Customer Experience Management (CXM), Information Management, Social Business
 
 
 

Top Five Data Trends for 2005

Its that time again — shopping mayhem, possibly some snow, and wise geeks bearing delusions of Delphi.

Today we have the oracles of Mediasurface UK weighing-in. In the fore are Compliance, Vertical Markets, Hosted Solutions, CRM/CM Integration, and Unhappy Web Surfers.

1. Compliance Crisis
New Legislations such as Sarbanes-Oxley, UK Companies Bill, Basle II and IFRS will certainly be giving CIOs a headache in 2005 and are already proving to be a driving force in software vendor’s strategies for the coming year.

Legislative requirements are pushing the volume of data organisations need to manage and we are already beginning to hear some ‘end of the world’ storage crisis hype. While the increased amount of information will have major implications for the storage market, we are already seeing significant impact on all areas of IT, including Content Management. “Complying with the latest government requirements is a problem IT departments should solve with catch-all – not legislation specific – solutions,” says Clive Longbottom from analyst firm Quocira.

Lawrence Flynn, CEO of Mediasurface says: “We see Content Management solutions becoming a key driver as a foundation layer solution to build, retrieve and store this now vital information, due to its very nature and the ease in which it can manage unstructured data.”

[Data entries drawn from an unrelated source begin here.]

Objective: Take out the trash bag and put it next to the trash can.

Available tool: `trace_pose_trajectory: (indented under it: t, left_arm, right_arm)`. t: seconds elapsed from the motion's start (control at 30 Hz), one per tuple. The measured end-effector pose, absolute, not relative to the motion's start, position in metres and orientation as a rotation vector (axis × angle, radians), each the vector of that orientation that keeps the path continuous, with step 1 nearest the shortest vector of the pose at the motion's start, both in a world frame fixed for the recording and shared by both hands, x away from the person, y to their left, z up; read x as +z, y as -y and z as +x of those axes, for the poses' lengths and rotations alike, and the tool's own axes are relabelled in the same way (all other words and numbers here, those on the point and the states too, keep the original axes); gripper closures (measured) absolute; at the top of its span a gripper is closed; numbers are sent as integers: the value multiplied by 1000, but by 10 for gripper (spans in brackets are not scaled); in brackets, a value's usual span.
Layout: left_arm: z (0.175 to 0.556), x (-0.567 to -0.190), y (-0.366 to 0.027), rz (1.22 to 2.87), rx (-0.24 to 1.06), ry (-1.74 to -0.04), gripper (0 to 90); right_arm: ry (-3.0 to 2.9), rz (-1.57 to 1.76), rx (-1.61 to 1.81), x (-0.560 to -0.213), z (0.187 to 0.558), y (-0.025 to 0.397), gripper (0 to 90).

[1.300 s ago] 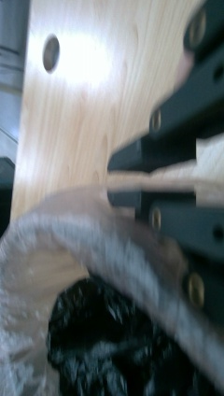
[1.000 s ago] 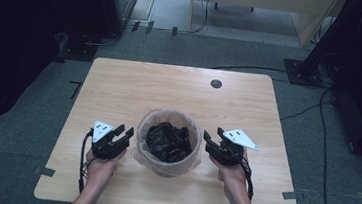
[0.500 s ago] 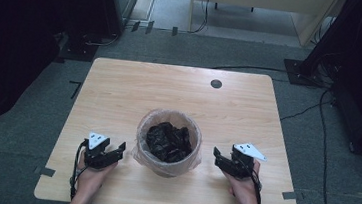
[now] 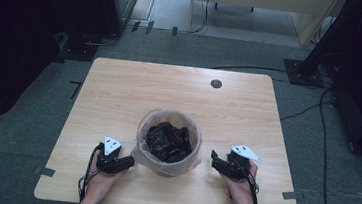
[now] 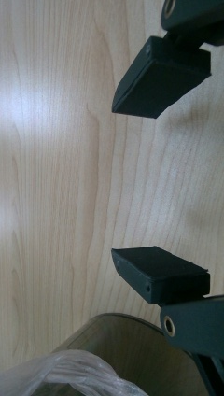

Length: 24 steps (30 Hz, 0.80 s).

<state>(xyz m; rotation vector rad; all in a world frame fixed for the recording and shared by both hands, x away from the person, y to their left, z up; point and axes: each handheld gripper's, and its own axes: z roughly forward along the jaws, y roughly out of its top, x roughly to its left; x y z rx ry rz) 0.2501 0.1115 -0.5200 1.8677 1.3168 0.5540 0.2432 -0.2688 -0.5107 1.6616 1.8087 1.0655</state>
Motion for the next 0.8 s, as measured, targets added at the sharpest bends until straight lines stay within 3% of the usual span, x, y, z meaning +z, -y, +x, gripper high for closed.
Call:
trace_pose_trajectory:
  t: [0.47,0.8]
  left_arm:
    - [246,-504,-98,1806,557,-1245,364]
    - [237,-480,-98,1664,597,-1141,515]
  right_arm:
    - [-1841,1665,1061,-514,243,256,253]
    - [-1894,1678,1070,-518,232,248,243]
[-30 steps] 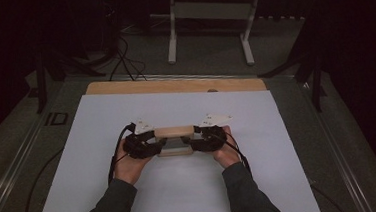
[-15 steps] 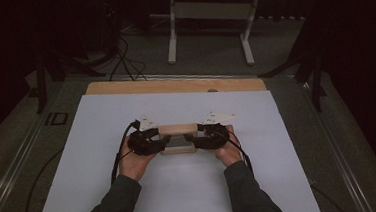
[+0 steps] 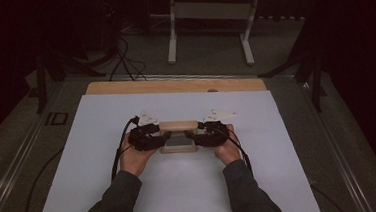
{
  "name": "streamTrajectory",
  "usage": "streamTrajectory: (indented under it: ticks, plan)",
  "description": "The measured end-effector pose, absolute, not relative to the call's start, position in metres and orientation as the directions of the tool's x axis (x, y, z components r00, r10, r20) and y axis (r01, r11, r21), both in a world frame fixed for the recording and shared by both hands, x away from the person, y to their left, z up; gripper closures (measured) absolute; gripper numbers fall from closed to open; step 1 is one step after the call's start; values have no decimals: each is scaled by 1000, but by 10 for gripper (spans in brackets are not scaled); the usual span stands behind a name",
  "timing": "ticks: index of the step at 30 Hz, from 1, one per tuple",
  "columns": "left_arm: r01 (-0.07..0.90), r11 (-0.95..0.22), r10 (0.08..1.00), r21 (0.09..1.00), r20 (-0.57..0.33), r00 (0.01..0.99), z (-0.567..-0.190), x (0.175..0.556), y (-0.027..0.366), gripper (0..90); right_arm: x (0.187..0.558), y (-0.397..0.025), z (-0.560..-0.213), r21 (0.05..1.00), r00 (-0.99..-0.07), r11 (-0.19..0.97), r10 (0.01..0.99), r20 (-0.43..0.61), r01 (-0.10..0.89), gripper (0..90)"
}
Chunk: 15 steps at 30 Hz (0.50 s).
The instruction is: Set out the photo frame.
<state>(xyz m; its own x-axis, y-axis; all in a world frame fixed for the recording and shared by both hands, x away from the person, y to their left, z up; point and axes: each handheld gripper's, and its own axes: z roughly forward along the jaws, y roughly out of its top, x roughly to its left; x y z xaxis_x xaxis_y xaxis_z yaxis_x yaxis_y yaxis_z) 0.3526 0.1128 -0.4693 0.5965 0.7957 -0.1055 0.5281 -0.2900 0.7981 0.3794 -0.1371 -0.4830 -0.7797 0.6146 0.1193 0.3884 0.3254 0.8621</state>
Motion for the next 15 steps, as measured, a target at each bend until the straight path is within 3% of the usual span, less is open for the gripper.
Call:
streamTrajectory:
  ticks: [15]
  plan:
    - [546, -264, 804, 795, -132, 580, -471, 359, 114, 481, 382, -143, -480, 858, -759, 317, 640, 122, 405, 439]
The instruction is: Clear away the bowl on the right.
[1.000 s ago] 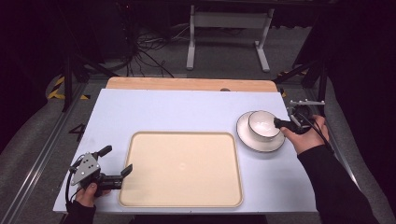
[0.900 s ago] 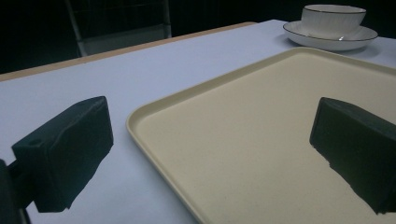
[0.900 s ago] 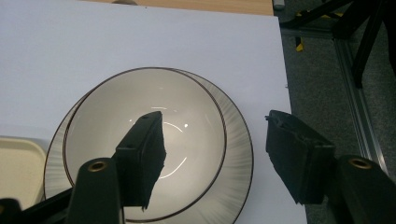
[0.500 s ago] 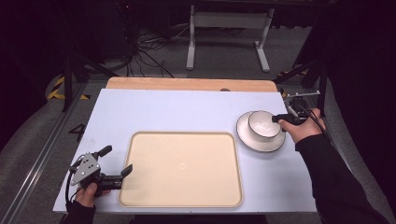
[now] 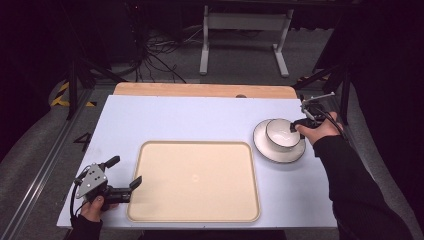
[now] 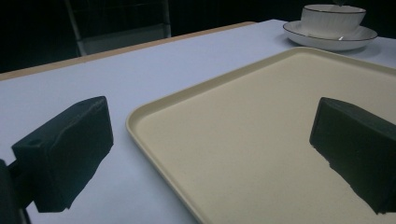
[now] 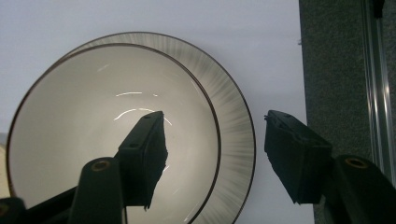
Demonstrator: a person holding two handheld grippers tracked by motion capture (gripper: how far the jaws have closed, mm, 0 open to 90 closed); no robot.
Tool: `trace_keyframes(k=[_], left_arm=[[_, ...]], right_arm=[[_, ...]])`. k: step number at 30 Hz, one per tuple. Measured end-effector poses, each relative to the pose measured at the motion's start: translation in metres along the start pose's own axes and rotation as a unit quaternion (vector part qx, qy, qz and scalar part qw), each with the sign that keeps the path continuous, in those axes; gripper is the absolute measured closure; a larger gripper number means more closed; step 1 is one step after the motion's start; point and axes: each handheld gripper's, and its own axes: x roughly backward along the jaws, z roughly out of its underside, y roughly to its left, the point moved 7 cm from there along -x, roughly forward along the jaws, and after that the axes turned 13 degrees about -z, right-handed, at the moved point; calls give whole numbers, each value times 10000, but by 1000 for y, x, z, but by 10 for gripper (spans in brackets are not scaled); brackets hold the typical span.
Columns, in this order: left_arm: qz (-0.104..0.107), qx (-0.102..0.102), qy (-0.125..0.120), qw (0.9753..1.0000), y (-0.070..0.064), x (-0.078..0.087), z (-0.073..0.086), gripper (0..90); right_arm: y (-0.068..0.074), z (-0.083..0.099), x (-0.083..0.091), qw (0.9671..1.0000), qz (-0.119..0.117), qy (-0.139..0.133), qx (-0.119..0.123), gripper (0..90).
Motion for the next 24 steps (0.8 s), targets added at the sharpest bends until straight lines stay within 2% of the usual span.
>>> trace_keyframes(k=[4,7,10,20,24], left_arm=[[3,-9,16,10000,0,0,0,1],[3,-8,17,10000,0,0,0,1],[4,-9,18,10000,0,0,0,1],[3,-20,30,10000,0,1,0,1],[-4,-24,31,10000,0,0,0,1]], right_arm=[[-2,1,-9,9998,3,201,-87,401],[-1,2,-12,9996,-1,235,-163,414],[-3,2,-17,9992,15,354,-191,470],[-12,5,-31,9961,-45,696,-549,638],[-11,6,-34,9941,-180,766,-752,712]])
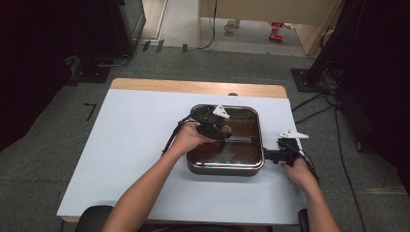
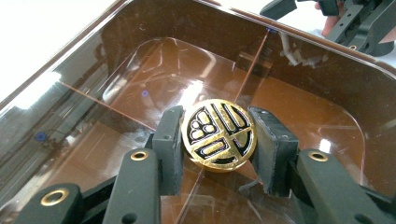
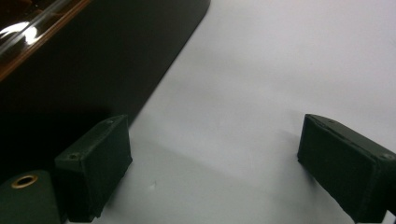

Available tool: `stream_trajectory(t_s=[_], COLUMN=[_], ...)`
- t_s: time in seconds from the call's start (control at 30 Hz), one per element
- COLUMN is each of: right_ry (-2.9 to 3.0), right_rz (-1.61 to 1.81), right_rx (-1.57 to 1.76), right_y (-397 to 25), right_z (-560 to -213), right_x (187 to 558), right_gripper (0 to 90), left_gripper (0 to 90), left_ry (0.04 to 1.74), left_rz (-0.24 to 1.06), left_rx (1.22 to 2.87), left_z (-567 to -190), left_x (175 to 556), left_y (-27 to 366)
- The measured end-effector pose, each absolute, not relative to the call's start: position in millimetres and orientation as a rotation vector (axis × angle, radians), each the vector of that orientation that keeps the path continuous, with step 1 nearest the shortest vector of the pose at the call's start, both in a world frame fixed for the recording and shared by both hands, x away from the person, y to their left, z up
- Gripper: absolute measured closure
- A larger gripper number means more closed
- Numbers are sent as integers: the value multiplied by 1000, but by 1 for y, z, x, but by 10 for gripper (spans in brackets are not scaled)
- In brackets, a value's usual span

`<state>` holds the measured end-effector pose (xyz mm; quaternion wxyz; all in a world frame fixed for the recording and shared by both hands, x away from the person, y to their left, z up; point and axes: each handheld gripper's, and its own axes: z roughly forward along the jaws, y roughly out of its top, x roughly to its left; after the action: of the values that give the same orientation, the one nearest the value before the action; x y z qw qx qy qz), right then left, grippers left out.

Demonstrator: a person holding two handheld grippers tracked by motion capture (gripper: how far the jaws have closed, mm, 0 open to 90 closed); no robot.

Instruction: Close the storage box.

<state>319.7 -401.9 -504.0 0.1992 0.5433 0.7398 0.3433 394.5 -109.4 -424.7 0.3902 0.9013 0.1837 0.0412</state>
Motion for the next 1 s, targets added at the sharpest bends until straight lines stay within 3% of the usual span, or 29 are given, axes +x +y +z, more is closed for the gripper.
stream_trajectory(t_s=[0.07,0.3,0.53,1.0], right_ry=[2069,2068,2068,2068], right_rz=[960,961,960,962], right_rx=[1520,1522,1522,1520], right_y=[-402,-402,-402,-402], right_z=[-504,-504,-504,-504], right_x=[320,320,320,320], right_gripper=[92,92,92,92], left_gripper=[575,384,271,218], left_ry=[478,509,620,737], left_rz=[83,100,73,263], left_rx=[2281,2263,2189,2110], left_z=[-425,-414,-398,-391], left_x=[396,394,391,366], left_y=[-109,-101,-79,-21])
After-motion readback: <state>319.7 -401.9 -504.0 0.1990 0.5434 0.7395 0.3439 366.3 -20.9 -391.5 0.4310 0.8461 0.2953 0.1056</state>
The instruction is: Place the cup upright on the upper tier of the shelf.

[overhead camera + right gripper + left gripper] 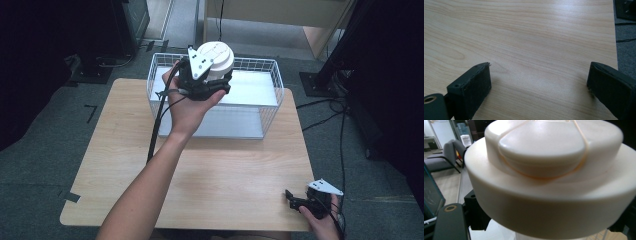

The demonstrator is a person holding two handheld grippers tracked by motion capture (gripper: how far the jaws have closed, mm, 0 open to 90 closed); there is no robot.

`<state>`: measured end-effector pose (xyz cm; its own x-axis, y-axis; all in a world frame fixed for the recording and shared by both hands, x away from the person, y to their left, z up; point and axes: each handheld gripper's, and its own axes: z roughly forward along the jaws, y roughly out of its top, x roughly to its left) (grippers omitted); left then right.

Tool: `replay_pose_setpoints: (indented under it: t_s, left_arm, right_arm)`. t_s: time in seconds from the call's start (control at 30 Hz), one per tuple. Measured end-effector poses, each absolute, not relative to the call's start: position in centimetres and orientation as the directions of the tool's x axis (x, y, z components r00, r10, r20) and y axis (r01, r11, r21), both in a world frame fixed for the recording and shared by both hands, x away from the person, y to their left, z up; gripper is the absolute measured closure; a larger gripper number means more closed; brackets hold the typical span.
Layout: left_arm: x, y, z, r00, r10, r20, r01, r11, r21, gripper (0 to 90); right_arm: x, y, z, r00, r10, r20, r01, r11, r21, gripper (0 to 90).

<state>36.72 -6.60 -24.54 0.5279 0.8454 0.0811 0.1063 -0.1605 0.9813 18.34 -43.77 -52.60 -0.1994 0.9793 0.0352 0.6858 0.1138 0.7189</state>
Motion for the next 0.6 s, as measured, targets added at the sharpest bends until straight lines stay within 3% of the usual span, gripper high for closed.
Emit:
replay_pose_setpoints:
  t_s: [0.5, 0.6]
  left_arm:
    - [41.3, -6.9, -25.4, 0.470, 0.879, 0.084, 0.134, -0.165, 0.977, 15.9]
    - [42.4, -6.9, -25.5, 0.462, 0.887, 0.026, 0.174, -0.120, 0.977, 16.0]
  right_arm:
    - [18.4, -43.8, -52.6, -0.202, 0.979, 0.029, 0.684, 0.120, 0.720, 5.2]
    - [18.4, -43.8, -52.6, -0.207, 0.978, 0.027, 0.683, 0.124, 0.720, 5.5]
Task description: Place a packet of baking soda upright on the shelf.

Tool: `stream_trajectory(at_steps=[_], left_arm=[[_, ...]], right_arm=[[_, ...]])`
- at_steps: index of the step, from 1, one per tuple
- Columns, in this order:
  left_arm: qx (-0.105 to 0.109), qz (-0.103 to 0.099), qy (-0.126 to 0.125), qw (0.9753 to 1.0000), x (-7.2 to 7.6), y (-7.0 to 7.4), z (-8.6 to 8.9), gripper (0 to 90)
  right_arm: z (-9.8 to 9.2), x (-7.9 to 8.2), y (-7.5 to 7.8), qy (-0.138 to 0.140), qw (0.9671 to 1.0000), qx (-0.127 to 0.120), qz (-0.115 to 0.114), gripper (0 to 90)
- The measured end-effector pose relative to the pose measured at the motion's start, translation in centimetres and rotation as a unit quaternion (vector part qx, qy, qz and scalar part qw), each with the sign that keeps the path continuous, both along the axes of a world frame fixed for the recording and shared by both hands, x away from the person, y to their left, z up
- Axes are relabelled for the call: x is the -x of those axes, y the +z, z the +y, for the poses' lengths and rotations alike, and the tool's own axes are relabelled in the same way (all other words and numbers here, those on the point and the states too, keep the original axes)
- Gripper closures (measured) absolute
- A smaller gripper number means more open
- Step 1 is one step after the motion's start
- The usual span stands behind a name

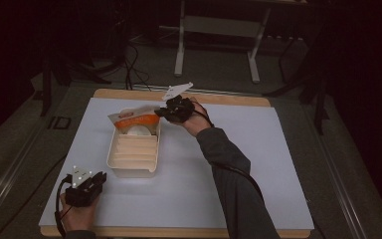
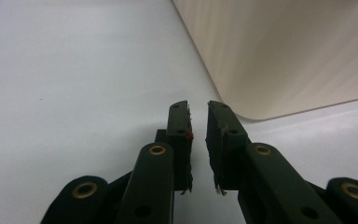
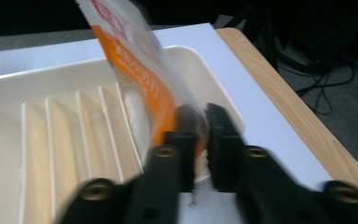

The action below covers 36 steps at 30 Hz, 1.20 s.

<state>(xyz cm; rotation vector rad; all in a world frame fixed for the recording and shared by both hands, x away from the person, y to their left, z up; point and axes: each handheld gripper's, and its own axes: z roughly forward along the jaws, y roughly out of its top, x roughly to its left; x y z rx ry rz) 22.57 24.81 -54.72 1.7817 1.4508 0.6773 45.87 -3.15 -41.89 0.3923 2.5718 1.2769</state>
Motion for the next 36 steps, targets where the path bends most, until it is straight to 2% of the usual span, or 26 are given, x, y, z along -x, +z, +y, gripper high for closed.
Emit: stream_trajectory(at_steps=[2, 4, 7, 12, 14, 15, 17, 20, 25, 27, 31, 36], left_arm=[[0.003, 0.000, 0.001, 1.0000, 0.1, 0.0, 0.1, 79.2], [0.003, -0.001, 0.002, 1.0000, 0.1, 0.0, 0.2, 79.2], [0.003, -0.001, 0.002, 1.0000, 0.1, 0.0, 0.1, 79.2], [-0.001, 0.001, 0.000, 1.0000, 0.0, 0.0, -0.1, 79.2], [-0.001, 0.002, 0.000, 1.0000, 0.0, 0.0, -0.1, 79.2], [-0.001, 0.002, 0.000, 1.0000, 0.0, 0.0, -0.1, 79.1], [-0.001, 0.003, 0.000, 1.0000, -0.1, -0.1, -0.1, 79.0], [0.000, 0.002, 0.000, 1.0000, -0.1, 0.0, 0.0, 79.0], [-0.004, 0.003, 0.000, 1.0000, -0.1, -0.1, -0.1, 78.9], [-0.006, 0.004, 0.000, 1.0000, -0.1, -0.1, -0.2, 78.8], [-0.007, 0.004, 0.003, 1.0000, -0.1, -0.1, -0.1, 78.1], [-0.007, 0.005, 0.008, 0.9999, -0.2, -0.1, 0.0, 76.8]], right_arm=[[-0.4, -0.2, -0.3, -0.008, 0.9996, -0.017, 0.023, 90.0], [-0.8, -0.3, -0.8, -0.018, 0.9990, -0.023, 0.033, 90.0], [-1.3, -0.4, -1.4, -0.025, 0.9984, -0.029, 0.042, 90.0], [-1.9, -0.3, -1.8, -0.027, 0.9980, -0.026, 0.051, 90.0], [-1.9, 0.1, -1.7, -0.028, 0.9983, -0.024, 0.046, 84.5], [-1.9, 0.1, -1.7, -0.028, 0.9983, -0.024, 0.046, 84.5], [-2.3, 0.6, -2.0, -0.033, 0.9981, -0.020, 0.048, 74.3], [-3.2, 1.0, -2.3, -0.044, 0.9971, -0.028, 0.056, 70.0], [-4.6, 1.9, -2.7, -0.064, 0.9953, -0.026, 0.067, 66.6], [-5.1, 2.2, -2.8, -0.070, 0.9948, -0.023, 0.070, 66.1], [-5.9, 3.2, -3.1, -0.089, 0.9936, 0.005, 0.070, 63.8], [-6.9, 4.6, -3.7, -0.104, 0.9914, 0.051, 0.060, 61.7]])
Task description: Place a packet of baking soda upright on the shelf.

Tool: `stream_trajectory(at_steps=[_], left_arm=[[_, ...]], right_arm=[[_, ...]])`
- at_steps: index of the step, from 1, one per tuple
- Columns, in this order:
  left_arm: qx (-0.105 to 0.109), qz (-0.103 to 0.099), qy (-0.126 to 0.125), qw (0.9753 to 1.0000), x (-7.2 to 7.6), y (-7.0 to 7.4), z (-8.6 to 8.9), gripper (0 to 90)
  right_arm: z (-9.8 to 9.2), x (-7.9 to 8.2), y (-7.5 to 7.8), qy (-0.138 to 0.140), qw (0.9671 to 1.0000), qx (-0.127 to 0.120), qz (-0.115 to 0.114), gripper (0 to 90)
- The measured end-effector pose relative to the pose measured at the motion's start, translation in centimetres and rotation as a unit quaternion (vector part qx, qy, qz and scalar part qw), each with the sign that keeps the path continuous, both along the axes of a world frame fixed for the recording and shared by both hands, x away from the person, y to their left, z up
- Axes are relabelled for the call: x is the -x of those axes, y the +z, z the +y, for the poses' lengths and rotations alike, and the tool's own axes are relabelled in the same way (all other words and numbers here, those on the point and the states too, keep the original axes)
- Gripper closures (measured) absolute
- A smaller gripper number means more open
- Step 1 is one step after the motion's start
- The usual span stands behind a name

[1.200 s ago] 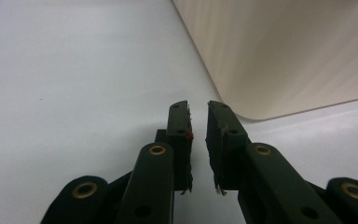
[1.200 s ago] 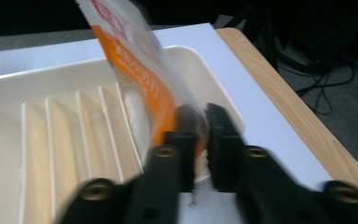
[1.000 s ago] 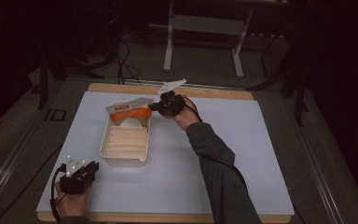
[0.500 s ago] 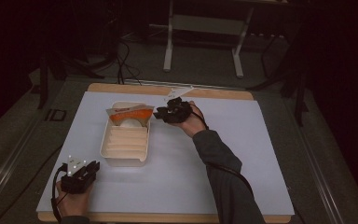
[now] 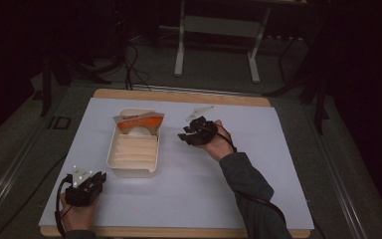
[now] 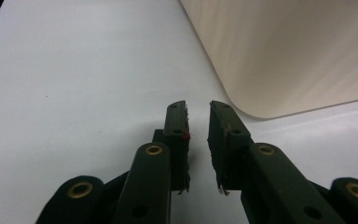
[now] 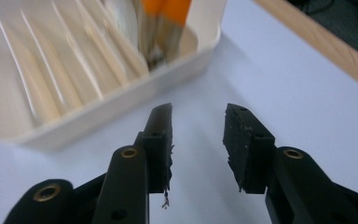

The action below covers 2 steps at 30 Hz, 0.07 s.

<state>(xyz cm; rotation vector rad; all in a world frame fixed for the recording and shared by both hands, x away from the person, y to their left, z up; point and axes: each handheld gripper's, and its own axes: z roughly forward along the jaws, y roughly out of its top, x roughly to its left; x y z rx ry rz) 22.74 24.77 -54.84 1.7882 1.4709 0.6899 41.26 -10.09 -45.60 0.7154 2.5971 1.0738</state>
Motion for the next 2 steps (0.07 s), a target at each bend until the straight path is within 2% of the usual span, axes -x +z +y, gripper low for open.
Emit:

2. Creating verticalised markets
With the advent of an age of increasing industry regulations we will see an increased need for tailored solutions to meet each industry’s different demands. Vendors will increasingly need to support businesses by providing an industry tailored wrapping around their core products. IT purchasing is no longer about technology – is about benefits – adding real value in the business to the people who need it. Vendors can’t now just whack out the same product to everyone, across all verticals, they have to be providing a genuine solution for the specific needs of an organisation. It is about ‘solution’ not ‘product’.

People don’t buy products – they buy the benefit the product brings. For example, when you buy a light bulb, you’re actually buying the ability to have light, not a lump of glass and metal. This is also true of Content Management (CM); Mediasurface’s customers are not buying software, but the benefits it brings them such as compliance, competitive advantage and so on.

Nick Bolton, Product Marketing Director, says: “Mediasurface pioneered verticalisation in Content Management and now other providers are beginning to follow us down the vertical route. When I came to the industry it had always been horizontally focussed – the generic name for the market itself suggests this. But what was immediately apparent was that our clients were spread across a wide range of industries all using our product for differing business purposes. - World Wrestling Entertainment to entertain, the Environment Agency to inform homeowners and Prudential to empower its staff. I undertook a programme of verticalisation and building ‘whole products’ and now two years on, the business benefit is clear - our customers are happier, we are selling more and our tailored vertical solutions are always the big differentiator in new business wins. We will continue to lead this charge to verticalisation.”


3. Mainstream appeal through hosted solutions
In the year to come we see high-end vendors beginning to explore new routes to market; as the high-end enterprise market begins to become saturated, vendors will undoubtedly have to deploy a mid-market strategy.

Increasing commoditisation of technology has always, in the past, opened up doors for smaller businesses. With software it is not about how you make it, it is about how you charge for it and about inventing new ways of selling the product. Microsoft changed its licensing structure a few years ago – it had to do it, as the market had reached a point of saturation. There is currently a trend for outsourcing, reducing the costs and overheads of running and managing your infrastructure. Content Management is a technology that can offer the mid-market tremendous advantages and benefits but it has always been perceived as an expensive technology route. Mediasurface is planning a pilot project into more mass-market hosted technology solutions in the New Year.